AI-rewrites the medical criteria so a patient or caregiver can understand them. Always confirm with the trial site.
Inclusion criteria:
* age 18 or older
* admitted to the hospital with a primary diagnosis of decompensated heart failure
* onset of cardiorenal syndrome after hospitalization or pre-hospitalization
* after hospitalization - onset of cardiorenal syndrome after hospitalization must occur within 10 days from the time of admission after receiving IV diuretics
* pre-hospitalization - onset of cardiorenal syndrome pre-hospitalization must occur within 12 weeks of the index hospitalization in the setting of escalating doses of outpatient diuretics
* persistent volume overload
Exclusion criteria:
* intravascular volume depletion based on investigator"s clinical assessment
* acute coronary syndrome within 4 weeks
* indication for hemodialysis
* creatinine \> 3.5 mg per deciliter at admission to the hospital
* systolic blood pressure \< 90 mmHg at the time of enrollment
* alternative explanation for worsening renal function such as obstructive nephropathy,contrast induced nephropathy, acute tubular necrosis
* Hematocrit \> 45%
* poor venous access
* clinical instability likely to require the addition of intravenous vasoactive drugs including vasodilators and/or inotropic agents
* allergy or contraindications to the use of heparin
* the use of iodinated radio contrast material in the last 72 hours or anticipated use of IV contrast during the current hospitalization
* known bilateral renal artery stenosis
* active myocarditis
* hypertrophic obstructive cardiomyopathy
* severe valvular…
Questions worth asking your doctor
Bring these to your next appointment. They're a starting point for a shared conversation — not a sign you qualify or a recommendation to enrol.

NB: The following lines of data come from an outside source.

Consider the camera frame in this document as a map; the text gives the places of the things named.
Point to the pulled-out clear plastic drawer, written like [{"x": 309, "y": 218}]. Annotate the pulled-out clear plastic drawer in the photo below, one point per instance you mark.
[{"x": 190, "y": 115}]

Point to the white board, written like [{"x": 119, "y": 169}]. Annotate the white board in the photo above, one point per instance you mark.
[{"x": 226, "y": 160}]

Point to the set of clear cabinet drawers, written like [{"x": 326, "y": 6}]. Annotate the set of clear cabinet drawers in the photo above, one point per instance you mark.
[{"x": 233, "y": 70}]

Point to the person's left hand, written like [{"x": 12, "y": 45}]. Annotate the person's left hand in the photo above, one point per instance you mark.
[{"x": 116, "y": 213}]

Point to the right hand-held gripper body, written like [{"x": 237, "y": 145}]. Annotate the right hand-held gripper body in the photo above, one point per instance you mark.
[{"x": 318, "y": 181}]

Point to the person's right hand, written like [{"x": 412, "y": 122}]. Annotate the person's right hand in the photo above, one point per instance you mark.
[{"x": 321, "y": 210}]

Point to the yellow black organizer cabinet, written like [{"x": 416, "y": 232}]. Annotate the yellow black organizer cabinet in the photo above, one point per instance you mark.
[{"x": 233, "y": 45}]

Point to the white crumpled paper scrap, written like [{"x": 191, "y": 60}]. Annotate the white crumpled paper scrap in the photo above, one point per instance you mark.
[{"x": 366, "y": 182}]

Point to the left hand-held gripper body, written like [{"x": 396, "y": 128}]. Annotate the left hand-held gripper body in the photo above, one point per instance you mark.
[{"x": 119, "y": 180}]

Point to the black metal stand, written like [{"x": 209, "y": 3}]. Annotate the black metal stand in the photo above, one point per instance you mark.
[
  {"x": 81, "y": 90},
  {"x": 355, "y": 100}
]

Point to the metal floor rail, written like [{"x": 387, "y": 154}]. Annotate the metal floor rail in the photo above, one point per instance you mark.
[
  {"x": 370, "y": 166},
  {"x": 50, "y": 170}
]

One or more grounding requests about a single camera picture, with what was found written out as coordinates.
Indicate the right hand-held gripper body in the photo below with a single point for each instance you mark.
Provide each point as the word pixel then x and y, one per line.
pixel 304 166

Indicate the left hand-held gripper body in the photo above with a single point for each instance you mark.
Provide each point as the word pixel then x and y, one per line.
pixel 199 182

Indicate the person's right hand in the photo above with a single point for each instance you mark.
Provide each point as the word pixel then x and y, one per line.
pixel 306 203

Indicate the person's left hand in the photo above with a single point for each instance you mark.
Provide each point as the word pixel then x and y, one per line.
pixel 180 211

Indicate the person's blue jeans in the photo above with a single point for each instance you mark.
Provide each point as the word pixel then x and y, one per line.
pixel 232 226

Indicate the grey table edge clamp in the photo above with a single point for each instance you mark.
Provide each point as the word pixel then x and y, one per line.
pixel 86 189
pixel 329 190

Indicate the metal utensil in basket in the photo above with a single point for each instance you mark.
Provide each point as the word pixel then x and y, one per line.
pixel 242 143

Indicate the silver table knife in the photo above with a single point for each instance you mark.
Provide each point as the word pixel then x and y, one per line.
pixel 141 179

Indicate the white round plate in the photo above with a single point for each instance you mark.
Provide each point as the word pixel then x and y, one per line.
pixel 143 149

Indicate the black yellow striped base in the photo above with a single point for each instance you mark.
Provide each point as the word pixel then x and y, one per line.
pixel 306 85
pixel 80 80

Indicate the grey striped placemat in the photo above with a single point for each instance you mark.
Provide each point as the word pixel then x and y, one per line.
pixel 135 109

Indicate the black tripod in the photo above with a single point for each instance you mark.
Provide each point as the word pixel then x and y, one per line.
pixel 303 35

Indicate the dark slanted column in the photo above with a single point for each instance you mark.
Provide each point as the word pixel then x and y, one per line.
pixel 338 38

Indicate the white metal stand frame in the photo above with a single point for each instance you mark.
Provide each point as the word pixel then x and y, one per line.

1Based on my diagnosis and history, is this trial worth exploring for me — or is there a standard treatment we should try first?
2What does this trial's phase tell us about how much is already known about its safety and benefit?
3What would taking part actually involve for me — visits, tests, time, and travel?
4What are the known and possible risks or side effects I should weigh, and how would they be monitored?
5If this trial isn't the right fit, what other options or trials would you suggest I look into?
Generated to help you prepare — always confirm anything about your own eligibility and care with the study team and your doctor.
Questions for the trial coordinator
The trial coordinator is the person who runs the study day to day. These cover the practical side — logistics, costs, and what taking part would actually mean for your life. The study team confirms whether you meet the criteria; these are questions to ask, not a sign you qualify.
1What does taking part actually involve week to week — how many visits, where, and how long does each one take?
2What costs are covered by the study, and what might I have to pay for myself, including travel, parking, or time off work?
3What happens during screening, and what happens if the study team confirms I don't meet the criteria after those tests?
4Who pays for the scans, blood work, and other tests the trial requires — the study, my insurance, or me?
5How will being in the trial affect my regular care, and will my own doctor stay informed and involved?
6Can I leave the trial at any point if I change my mind, and what would happen to my care if I do?
A starting point for the conversation — always confirm anything about your own eligibility, costs, and care with the study team and your doctor.